Les directeurs de cabinet sont exposés sur tous les fronts, et par conséquent, notre association essaie de nourrir chacun en information et surtout en partage de solutions. Comme vous le savez, il y a quelques jours les électeurs étaient appelés aux urnes. Par conséquent, non content de gérer la crise, le vide juridique a plané jusqu’à la récente sortie des ordonnances permettant de structurer le travail de nos assemblées délibérantes, qui auraient dû être renouvelées…

DEXTERA est à l’écoute de ses adhérents et nous veillons avec nos conseils, le cabinet DRAI et associés, à apporter des réponses, mais aussi à partager, comme je vous le disais, des solutions, je pense notamment à la méthodologie pour gérer le confinement au sein des structures hébergeant les seniors. On parle beaucoup des élections municipales depuis l’organisation du premier tour au début de la crise sanitaire, mais aussi de leur report dans le courant du mois d’octobre. Vous êtes des agents contractuels de droit public. Comment gérez-vous cette « instabilité professionnelle », qui s’ajoute à la crise sanitaire et économique ?

Les récentes ordonnances ont apporté une partie de la réponse à votre question. Le mandat des édiles étant prolongé, les collaborateurs de cabinet ont vu de facto la fin de leur contrat prorogé. Mais disons-le franchement la situation est loin d’être confortable… Soit vous avez la chance de travailler pour un élu dont la confiance a été renouvelée dès le 1er tour, mais si votre élu est prié de se présenter au second tour, l’incertitude est majeure… Les résultats du 1er tour seront-ils confirmés ? Maintenus ? Le second tour aura-t-il lieu le 21 juin ? Les élections seront-elles reportées en totalité en octobre ? C’est flou, pour le moins, je vous le concède.

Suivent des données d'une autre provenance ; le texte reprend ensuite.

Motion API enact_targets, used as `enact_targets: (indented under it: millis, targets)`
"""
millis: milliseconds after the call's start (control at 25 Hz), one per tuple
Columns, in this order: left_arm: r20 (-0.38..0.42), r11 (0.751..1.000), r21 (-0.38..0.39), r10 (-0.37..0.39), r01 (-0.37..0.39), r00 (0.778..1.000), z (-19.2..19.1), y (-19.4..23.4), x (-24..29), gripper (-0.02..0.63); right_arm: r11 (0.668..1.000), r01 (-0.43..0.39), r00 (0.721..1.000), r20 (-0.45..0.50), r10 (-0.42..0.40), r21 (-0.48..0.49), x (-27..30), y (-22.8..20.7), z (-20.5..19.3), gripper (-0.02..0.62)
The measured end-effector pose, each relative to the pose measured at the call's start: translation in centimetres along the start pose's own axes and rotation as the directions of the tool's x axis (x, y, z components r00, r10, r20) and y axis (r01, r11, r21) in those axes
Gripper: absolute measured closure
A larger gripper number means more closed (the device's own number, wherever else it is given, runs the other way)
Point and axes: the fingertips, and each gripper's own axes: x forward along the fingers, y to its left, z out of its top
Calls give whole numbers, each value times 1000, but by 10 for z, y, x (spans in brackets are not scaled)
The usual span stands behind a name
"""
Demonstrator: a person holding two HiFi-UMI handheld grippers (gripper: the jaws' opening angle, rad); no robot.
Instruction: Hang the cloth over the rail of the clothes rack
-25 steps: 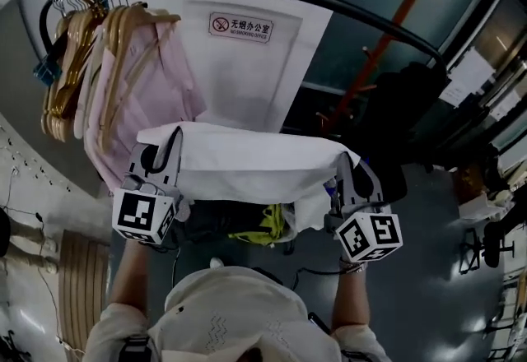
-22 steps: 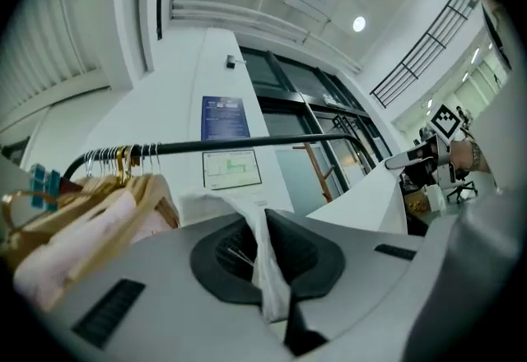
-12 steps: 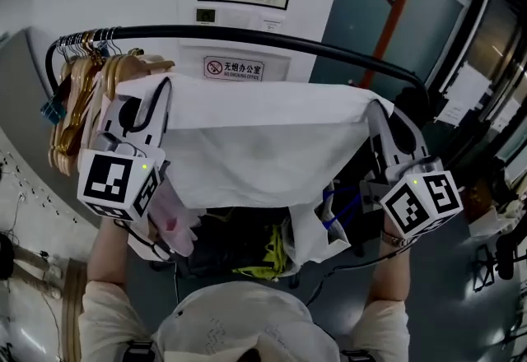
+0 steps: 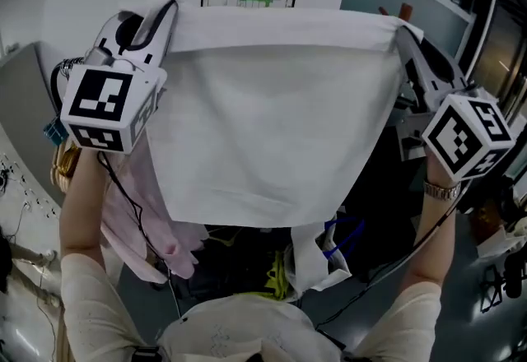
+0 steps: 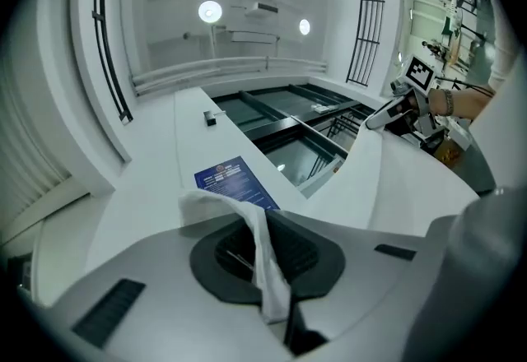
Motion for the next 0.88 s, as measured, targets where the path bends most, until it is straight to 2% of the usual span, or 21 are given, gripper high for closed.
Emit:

S’ajoutent à cela des spécificités. Je pense tout d’abord aux nouveaux maires élus, qui auraient pu légitimement s’entourer d’une équipe, mais n’étant pas installés, ils ne peuvent pas recruter leurs collaborateurs et voient parfois ceux qui ont été battus gérer les affaires municipales. Je vois aussi les collaborateurs de cabinet qui ont démissionné de leur fonction, afin de se présenter aux suffrages des électeurs, qui ont été élus, mais qui ayant démissionné ne peuvent pas prétendre à une inscription à Pôle Emploi. Au centre de la relation entre le politique et l’administratif, entre le public et le privé, le Directeur de cabinet va-t-il voir ses fonctions évoluer à l’avenir ?

Les fonctions du directeur de cabinet évoluent en permanence, car les situations auxquelles sont confrontées les collectivités au sein desquelles nous exerçons, sont en permanence en mouvement. À mon sens, c’est ce qui fait aussi le charme du métier, si nous souhaitions des fonctions plus sereines, nous aurions choisi d’autres voies…

Depuis mon entrée dans la profession en 2004, j’ai d’ores et déjà vu l’évolution du contour de nos actions, mais aussi de la reconnaissance de nos missions et fonction. Le cabinet est l’incarnation de l’agilité de la collectivité, donc ses membres doivent continuer à évoluer pour s’adapter à leur environnement, et notamment aux exigences de leurs administrés qui sont toujours plus hautes.